18 Mart 2009 Çarşamba

Başkan Erdoğan



Türkiye'de oy verme kriteri her zaman lider odaklı olmuştur, tamam.


Recep Tayyip Erdoğan popülarite açısından siyaseten rakipsiz, evet.


Davos çıkışı sonrası oluşan sempatiyi oya çevirmekte ustalık gösteriyor, ona da peki..


Yine de tüm bunlar, yerel seçimler öncesi yaşanan, Tayyip Erdoğan odaklı "Tek Adam" şovunu açıklamaya yetmiyor.


Melih Gökçek hariç, ağzını açıp konuşabilen belediye başkan adayı kalmadı AKP'de.

Kadir Topbaş en son muavin koltuğunda görüntülendi, daha sonra kendisinden haber alınamadı.

CHP adayı Kemal Kılıçdaroğlu, polemikleri direkt Tayyip Erdoğan'la yapmak durumunda..

Mitinglerde bakanlar, ellerinde mikrofon, "Dik duruşlu lider" diye çığırtkanlık yapıyor Başbakan için..


Tüm bunlar, sıradan bir yerel seçim propagandasından fazla.
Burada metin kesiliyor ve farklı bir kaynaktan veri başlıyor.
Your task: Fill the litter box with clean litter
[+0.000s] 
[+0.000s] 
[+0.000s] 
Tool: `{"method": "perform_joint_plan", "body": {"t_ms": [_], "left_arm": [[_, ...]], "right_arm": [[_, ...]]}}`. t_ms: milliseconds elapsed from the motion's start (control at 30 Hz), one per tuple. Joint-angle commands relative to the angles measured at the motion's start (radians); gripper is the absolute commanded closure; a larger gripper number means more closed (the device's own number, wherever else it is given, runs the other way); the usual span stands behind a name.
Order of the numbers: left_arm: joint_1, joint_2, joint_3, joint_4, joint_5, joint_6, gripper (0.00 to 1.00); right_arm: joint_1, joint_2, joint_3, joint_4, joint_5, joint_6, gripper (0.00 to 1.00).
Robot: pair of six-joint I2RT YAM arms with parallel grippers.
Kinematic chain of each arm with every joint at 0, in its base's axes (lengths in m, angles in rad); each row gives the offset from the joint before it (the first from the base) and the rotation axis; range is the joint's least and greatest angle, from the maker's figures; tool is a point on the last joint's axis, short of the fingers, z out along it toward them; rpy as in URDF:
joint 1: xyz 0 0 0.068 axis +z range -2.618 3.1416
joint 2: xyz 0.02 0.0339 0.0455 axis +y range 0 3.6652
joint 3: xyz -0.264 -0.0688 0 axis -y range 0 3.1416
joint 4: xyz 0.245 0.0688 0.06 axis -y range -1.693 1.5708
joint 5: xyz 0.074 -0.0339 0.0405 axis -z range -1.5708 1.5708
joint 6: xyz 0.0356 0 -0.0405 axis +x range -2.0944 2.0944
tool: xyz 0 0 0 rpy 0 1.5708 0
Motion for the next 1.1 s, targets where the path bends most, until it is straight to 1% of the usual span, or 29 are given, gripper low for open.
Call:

Başkanlık sistemi planının yürürlüğe konulduğunu gösteriyor.

Kimine göre üç, kimine göre beş sene sonra Abdullah Gül'ün görev süresi bitiyor ve cumhurbaşkanını halk seçecek..

Seçilmiş bir cumhurbaşkanının bu günkü yetkileriyle kısıtlanabilmesi, eşyanın tabiatına aykırı..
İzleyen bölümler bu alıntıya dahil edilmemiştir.